It took me a little longer than I thought, but I just finished Matthew Dixon and Brent Adamson’s The Challenger Sale.
Another great book recommendation from a sales rep who was actually selling to me. This book builds on the SPIN Selling as the next big innovation in sales.
Needless to say, I learned a lot from the book, and enjoyed it immensely. In fact, after just reading the first few chapters, I started to hack my selling style immediately to be more Challenger-oriented.
What was interesting was that out of the different selling personas, the Relationship Builder typically had the lowest sales success. This was daunting for me as I typically harp on the importance of relationships, and though, I do take on several attributes of a Challenger (like teaching and tailoring, especially), I still may be very Relationship-oriented.

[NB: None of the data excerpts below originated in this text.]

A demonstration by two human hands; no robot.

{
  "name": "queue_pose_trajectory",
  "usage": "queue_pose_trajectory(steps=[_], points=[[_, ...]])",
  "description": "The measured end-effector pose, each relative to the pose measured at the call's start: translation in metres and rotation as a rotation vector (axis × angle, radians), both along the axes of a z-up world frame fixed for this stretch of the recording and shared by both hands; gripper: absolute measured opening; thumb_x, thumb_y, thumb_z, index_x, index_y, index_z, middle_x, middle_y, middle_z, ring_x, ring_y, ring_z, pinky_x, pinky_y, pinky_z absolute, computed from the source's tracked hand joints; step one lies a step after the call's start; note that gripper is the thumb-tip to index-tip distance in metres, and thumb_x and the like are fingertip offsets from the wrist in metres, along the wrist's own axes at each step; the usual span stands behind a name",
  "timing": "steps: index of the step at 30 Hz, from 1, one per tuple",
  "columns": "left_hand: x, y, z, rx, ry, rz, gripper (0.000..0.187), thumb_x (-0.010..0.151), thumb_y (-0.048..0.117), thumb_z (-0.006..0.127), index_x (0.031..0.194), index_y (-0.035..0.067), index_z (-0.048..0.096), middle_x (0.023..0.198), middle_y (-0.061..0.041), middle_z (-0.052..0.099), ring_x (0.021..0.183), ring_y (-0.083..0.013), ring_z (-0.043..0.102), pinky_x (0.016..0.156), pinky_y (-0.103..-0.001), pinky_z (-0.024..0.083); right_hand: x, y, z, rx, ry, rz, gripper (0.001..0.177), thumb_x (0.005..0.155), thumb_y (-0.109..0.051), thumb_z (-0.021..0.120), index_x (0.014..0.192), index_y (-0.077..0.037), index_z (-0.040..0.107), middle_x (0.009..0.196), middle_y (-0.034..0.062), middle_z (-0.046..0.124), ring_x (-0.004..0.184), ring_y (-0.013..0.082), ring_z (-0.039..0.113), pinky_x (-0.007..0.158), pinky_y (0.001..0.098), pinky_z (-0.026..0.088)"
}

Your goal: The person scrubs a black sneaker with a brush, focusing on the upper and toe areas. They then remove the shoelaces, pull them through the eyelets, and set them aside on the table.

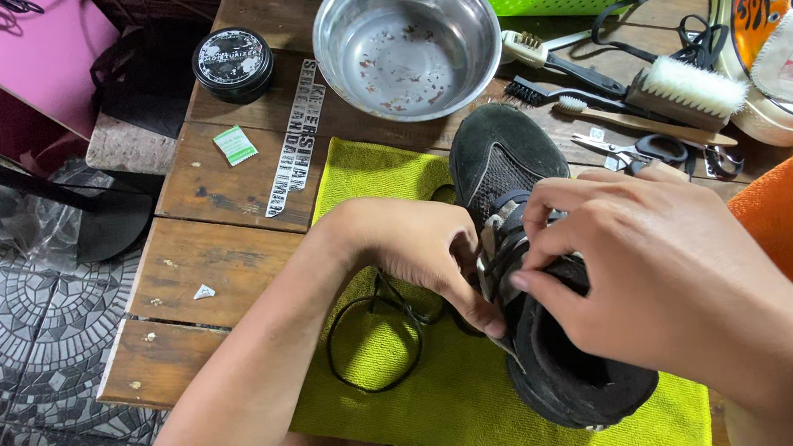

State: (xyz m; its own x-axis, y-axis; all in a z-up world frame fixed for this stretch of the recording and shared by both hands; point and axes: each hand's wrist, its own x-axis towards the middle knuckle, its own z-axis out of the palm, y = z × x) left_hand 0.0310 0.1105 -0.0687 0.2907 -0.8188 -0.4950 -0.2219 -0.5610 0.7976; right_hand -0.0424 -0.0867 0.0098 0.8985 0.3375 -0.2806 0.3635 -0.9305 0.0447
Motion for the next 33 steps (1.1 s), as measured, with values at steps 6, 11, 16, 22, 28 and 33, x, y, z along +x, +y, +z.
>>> queue_pose_trajectory(steps=[6, 11, 16, 22, 28, 33], points=[[0.002, -0.001, 0.001, 0.021, -0.135, -0.042, 0.062, 0.080, 0.063, 0.087, 0.059, 0.014, 0.055, 0.065, 0.005, 0.035, 0.065, -0.0148, 0.031, 0.059, -0.038, 0.026, 0.003, 0.001, -0.012, 0.124, -0.367, 0.376, 0.037, 0.075, -0.048, 0.091, 0.098, -0.032, 0.067, 0.103, -0.0096, 0.069, 0.103, 0.0240, 0.067, 0.086, 0.0471, 0.046], [-0.002, -0.002, 0.002, 0.010, -0.112, -0.006, 0.040, 0.078, 0.058, 0.088, 0.082, 0.018, 0.086, 0.068, 0.005, 0.058, 0.069, -0.0117, 0.049, 0.065, -0.031, 0.043, 0.002, -0.001, -0.018, 0.166, -0.247, 0.458, 0.012, 0.088, -0.027, 0.076, 0.086, -0.032, 0.086, 0.122, -0.0063, 0.069, 0.107, 0.0257, 0.062, 0.087, 0.0524, 0.047], [-0.002, -0.005, 0.004, 0.056, -0.208, 0.000, 0.056, 0.073, 0.067, 0.085, 0.070, 0.013, 0.069, 0.069, 0.003, 0.052, 0.071, -0.0165, 0.048, 0.067, -0.033, 0.045, 0.007, -0.004, -0.018, 0.203, -0.253, 0.513, 0.014, 0.089, -0.026, 0.074, 0.082, -0.030, 0.085, 0.109, -0.0048, 0.069, 0.099, 0.0264, 0.062, 0.085, 0.0516, 0.046], [-0.009, -0.005, 0.015, 0.031, -0.321, -0.008, 0.051, 0.073, 0.073, 0.075, 0.090, 0.025, 0.083, 0.086, 0.007, 0.083, 0.080, -0.0124, 0.066, 0.080, -0.031, 0.055, 0.008, -0.009, -0.017, 0.254, -0.070, 0.531, 0.004, 0.094, -0.019, 0.071, 0.096, -0.016, 0.070, 0.102, 0.0025, 0.065, 0.090, 0.0274, 0.063, 0.080, 0.0447, 0.053], [-0.011, -0.005, 0.012, 0.015, -0.339, -0.023, 0.056, 0.081, 0.071, 0.079, 0.072, 0.019, 0.064, 0.068, 0.002, 0.059, 0.069, -0.0166, 0.049, 0.067, -0.037, 0.045, -0.001, -0.008, -0.006, 0.136, -0.156, 0.496, 0.017, 0.102, -0.020, 0.064, 0.085, -0.019, 0.062, 0.087, -0.0033, 0.063, 0.084, 0.0240, 0.062, 0.058, 0.0479, 0.048], [-0.009, -0.007, 0.008, 0.109, -0.369, -0.018, 0.079, 0.075, 0.078, 0.082, 0.061, 0.012, 0.041, 0.066, -0.002, 0.036, 0.065, -0.0219, 0.035, 0.061, -0.041, 0.031, -0.003, -0.008, -0.005, 0.186, -0.141, 0.419, 0.010, 0.097, -0.015, 0.063, 0.093, -0.024, 0.061, 0.080, -0.0031, 0.066, 0.070, 0.0251, 0.066, 0.052, 0.0499, 0.043]])
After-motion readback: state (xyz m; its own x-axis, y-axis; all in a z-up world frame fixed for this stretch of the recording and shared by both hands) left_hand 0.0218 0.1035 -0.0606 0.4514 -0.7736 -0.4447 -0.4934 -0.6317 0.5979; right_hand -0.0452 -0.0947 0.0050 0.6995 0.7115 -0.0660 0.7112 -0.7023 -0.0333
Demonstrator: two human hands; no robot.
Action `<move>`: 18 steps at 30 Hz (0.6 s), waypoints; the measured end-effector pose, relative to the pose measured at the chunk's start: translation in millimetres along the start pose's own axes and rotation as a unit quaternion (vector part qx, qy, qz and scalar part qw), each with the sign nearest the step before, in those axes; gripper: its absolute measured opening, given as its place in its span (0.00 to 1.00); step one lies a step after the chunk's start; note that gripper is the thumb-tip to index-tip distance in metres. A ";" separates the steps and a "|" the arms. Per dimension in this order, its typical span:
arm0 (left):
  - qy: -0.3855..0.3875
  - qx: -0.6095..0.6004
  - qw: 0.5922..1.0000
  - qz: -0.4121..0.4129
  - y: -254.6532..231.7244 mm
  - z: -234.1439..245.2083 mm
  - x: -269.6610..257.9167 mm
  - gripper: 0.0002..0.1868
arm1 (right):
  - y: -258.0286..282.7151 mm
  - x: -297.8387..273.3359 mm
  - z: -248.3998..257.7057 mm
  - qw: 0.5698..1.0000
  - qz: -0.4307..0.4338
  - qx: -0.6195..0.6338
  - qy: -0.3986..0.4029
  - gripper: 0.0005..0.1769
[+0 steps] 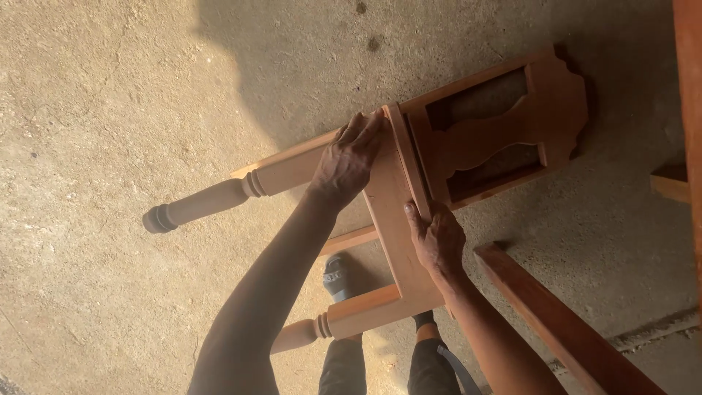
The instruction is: Sanding the legs and surfaces of a small wooden stool using sandpaper.
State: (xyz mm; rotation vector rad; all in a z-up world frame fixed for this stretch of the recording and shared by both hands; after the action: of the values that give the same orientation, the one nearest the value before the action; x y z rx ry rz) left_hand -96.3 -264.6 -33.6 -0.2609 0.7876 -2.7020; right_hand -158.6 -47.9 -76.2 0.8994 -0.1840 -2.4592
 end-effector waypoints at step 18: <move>0.009 -0.033 0.999 0.012 -1.2 21.6 -0.1 0.23 | 1.0 4.9 0.4 0.999 -0.026 0.006 0.043 0.33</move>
State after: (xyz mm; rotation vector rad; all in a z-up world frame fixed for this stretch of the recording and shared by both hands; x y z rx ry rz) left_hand -90.8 -274.2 -15.0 -0.2423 0.8799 -2.6628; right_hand -161.7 -51.4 -78.4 1.0249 -0.1475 -2.4644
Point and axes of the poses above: each hand's wrist, its own x-axis towards the middle knuckle, its own z-axis out of the back of the hand, y = z × x, the point moved 8 cm from there along x, towards the middle knuckle, and after that the axes turned 11 degrees about -x, right-handed, at the moved point
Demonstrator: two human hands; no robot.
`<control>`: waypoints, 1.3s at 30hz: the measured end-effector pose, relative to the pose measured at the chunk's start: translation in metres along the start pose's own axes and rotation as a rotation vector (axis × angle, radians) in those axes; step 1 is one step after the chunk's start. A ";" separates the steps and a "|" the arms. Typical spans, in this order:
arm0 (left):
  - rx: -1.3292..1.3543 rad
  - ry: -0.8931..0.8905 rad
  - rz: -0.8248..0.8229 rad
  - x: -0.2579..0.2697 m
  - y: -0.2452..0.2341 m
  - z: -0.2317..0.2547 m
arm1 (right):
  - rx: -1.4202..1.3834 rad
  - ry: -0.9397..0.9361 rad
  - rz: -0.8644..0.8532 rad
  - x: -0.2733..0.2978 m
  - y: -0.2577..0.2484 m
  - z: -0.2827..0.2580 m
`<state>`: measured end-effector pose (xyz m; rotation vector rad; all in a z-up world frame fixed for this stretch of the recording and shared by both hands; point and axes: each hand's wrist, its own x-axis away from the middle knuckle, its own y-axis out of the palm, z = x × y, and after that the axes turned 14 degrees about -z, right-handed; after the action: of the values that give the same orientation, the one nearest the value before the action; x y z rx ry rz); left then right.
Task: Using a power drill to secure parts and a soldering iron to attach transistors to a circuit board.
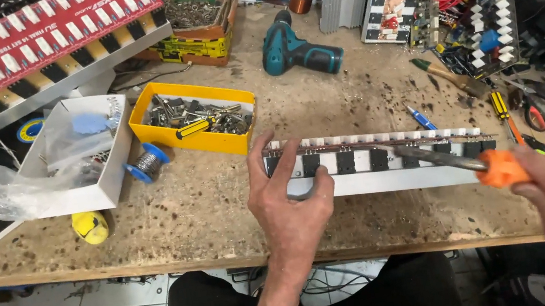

Here are my take-aways from the book:
- In today’s noise-filled world, Challenger sales reps focus and drive value for prospects from the get-go. They are focused. They are tenacious.
- The essence of the Challenger sale is about teaching prospects insights they do not know about their industries, tailoringthe solution for the prospects’ businesses, and taking control of the sales process.
- Relationship builders focus on convenience for customers while Challengers focus on delivering value. Challengers are comfortable pushing prospects out of their comfort zones – challenging prospects to think differently.
- Prospects are looking for ways to get the competitive advantage – new ways to cut costs, increase sales, expand markets. It’s about insight, and this is how Challengers approach sales. They provide insight into the industry and highlight a problem the prospect didn’t know he had, and they hammer home the urgency to solve it.
- Marketing is the “insight generating machine” arming sales reps with quality material to teach and engage prospects. This is one of the reasons why infographics, white papers, and case studies are valuable collateral for reps.
- The Challenger builds a team of advocates to ensure the buyer has backing – mitigate the risk of the buyer.
- The Challenger teaches why the problem is urgent; else, the customer won’t see the importance of solving it (now).
- Sales leadership is about sales innovation – how leaders can move stagnant deals forward. Sales innovation is the single biggest sales-related attribute of a world-class sales manager.
- Sales success is about being able to tackle the things you don’t know, not about what you do know. It’s about being creative and innovative to solve problems.
- “Be memorable, not agreeable.”
Great read especially as a relatively “young” sales professional not having formal experience before diving in when Body Boss was started. Next up for sales book reading – Predictable Revenue.